Determining combination of bits

Grant Edwards grante at visi.com
Mon Nov 8 19:34:30 EST 2004


On 2004-11-08, Josiah Carlson <jcarlson at uci.edu> wrote:

>> The least significant bit of 110 is this one here -----+
>>                                ^                       |
>>                                |                       |
>>                                +-----------------------+
>> 
>> It's a 0 (zero).
>> 
>> What I think you're trying to say is something like the value
>> of the rightmost 1.
>
> From what I remember of high school chemistry (7 years ago), we used to
> talk about 'significant figures' quite often.  If the teacher asked for
> some number to 5 significant figures, it had better have them...
>
> sig_fig(83737256,5) -> 83737000
> sig_fig(1,5)        -> 1.0000
>
> etc.
>
> Now, in the case of 'least significant bit of n', that can be
> interpreted as either n&1, or the rightmost bit that is significant
> (nonzero).
>
> The n&-n produces the rightmost bit that is nonzero, which is certainly
> a valid interpretation of 'least significant bit of n'.

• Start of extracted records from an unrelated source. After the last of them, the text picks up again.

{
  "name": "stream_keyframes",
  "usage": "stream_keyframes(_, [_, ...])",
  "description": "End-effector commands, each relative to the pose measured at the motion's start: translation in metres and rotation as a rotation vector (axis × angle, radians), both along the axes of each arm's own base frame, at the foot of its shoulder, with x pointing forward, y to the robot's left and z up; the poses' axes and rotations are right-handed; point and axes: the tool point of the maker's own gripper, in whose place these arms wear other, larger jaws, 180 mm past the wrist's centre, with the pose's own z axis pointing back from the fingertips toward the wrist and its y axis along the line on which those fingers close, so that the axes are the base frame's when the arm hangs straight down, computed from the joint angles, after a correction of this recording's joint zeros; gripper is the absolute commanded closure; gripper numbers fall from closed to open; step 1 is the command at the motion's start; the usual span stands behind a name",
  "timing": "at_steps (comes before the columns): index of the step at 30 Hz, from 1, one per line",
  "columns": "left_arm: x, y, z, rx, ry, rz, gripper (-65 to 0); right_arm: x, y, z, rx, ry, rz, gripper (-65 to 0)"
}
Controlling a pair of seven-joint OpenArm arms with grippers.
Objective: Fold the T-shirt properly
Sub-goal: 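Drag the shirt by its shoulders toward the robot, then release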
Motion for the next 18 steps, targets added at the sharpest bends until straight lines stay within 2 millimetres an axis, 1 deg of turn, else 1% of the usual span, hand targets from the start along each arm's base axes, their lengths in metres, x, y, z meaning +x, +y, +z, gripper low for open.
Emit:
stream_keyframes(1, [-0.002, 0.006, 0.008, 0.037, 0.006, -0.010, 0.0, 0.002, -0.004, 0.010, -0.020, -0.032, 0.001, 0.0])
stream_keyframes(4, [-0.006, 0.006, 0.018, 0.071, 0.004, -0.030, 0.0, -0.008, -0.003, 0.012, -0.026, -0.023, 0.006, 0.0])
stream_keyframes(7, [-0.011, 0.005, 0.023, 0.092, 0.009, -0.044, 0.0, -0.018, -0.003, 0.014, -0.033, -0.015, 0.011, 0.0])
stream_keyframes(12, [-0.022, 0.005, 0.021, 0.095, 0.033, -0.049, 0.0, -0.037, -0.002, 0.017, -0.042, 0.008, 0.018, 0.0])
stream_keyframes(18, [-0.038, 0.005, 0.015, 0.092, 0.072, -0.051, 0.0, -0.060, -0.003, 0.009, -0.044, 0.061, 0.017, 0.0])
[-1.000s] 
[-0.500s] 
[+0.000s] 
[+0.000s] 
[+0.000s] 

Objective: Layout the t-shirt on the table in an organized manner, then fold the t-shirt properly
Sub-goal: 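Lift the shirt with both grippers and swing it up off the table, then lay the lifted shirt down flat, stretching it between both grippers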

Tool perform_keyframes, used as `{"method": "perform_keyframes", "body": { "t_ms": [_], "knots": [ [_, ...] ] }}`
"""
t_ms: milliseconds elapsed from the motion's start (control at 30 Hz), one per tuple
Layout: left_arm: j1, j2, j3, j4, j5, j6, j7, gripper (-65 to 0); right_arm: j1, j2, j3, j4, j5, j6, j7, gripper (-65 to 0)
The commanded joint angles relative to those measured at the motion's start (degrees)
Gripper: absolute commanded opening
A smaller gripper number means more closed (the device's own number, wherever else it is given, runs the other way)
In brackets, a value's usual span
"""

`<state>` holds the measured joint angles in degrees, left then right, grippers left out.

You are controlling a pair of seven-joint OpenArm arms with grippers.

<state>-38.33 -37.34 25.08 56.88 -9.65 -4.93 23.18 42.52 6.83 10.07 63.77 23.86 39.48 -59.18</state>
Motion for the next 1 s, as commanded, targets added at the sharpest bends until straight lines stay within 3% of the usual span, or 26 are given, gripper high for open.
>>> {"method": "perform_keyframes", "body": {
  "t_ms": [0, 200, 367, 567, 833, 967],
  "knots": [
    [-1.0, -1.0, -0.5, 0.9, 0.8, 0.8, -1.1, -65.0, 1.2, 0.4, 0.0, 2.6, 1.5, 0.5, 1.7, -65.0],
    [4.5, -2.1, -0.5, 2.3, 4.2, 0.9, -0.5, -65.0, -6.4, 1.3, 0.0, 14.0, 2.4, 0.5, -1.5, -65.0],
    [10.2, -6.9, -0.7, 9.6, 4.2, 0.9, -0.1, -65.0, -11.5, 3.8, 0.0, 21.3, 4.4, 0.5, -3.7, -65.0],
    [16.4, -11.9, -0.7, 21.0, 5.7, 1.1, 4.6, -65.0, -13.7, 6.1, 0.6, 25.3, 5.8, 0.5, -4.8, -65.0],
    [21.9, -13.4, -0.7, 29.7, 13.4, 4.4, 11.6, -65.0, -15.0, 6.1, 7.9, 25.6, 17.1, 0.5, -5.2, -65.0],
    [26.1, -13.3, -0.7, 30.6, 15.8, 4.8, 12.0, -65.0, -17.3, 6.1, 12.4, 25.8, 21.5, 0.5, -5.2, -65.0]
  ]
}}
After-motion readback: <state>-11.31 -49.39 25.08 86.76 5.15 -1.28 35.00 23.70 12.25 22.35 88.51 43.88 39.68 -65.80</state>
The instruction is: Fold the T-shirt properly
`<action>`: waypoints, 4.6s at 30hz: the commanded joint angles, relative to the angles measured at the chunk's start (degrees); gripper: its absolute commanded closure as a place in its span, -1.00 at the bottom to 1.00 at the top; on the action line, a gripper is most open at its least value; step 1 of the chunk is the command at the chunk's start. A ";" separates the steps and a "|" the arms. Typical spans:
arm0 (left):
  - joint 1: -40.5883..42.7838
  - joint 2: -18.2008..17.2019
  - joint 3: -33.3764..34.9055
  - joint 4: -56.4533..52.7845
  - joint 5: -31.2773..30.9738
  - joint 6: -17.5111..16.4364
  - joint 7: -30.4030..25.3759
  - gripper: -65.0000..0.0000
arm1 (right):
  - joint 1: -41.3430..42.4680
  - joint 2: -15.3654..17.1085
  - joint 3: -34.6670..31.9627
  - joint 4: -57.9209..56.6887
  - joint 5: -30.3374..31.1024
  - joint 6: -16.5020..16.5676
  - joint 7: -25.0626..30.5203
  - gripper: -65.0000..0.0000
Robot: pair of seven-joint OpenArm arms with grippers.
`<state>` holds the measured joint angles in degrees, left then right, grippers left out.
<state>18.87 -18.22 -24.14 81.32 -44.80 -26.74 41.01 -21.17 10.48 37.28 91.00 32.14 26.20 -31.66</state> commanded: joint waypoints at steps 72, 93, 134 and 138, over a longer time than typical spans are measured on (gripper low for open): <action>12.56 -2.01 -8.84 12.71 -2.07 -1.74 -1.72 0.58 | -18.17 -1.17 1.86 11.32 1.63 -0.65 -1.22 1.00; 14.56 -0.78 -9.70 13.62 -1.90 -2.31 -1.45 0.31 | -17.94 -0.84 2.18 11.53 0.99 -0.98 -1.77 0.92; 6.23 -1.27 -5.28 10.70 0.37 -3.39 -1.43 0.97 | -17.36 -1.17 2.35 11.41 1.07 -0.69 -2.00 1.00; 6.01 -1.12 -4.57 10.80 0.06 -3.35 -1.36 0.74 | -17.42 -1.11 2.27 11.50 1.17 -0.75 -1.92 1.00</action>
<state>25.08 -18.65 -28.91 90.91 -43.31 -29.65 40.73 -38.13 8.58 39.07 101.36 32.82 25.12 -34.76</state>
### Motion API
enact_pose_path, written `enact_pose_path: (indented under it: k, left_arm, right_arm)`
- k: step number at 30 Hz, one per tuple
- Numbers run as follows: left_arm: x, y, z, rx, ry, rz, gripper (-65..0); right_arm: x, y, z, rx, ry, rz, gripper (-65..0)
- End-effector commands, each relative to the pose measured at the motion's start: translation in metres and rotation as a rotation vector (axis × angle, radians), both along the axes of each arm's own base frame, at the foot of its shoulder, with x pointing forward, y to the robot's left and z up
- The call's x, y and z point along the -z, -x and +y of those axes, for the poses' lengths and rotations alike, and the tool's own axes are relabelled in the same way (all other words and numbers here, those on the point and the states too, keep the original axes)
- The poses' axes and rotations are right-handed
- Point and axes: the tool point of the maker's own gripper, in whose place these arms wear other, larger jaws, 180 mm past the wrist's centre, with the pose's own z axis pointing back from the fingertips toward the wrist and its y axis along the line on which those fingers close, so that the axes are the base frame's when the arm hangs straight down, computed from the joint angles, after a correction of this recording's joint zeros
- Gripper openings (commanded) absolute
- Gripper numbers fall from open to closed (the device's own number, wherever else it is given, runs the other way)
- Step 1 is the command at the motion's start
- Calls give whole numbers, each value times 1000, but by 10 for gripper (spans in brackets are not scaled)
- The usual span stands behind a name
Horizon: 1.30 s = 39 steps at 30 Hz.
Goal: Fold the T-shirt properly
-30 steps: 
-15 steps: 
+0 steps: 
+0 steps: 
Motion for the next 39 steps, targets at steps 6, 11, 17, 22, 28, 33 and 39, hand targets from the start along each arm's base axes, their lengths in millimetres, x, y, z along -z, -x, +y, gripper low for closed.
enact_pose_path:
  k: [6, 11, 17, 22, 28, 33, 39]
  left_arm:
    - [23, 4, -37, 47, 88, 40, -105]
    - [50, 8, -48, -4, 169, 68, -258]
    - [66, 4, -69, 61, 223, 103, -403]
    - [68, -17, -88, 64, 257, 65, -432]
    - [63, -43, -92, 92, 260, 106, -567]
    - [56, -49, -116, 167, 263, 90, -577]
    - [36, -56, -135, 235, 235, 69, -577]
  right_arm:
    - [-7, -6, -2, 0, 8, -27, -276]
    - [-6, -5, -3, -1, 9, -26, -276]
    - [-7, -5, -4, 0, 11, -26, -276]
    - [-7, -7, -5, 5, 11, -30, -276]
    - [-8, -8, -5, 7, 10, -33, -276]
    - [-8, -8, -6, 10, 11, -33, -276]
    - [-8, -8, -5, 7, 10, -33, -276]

Perhaps it's "valid", but in 25+ years of doing hardware and
low-level software this is the first time I've ever heard the
phrase "least significant bit" refer to anything other than the
"rightmost" bit (the one with a weighting of 1).

-- 
Grant Edwards                   grante             Yow!  When you get your
                                  at               PH.D. will you get able to
                               visi.com            work at BURGER KING?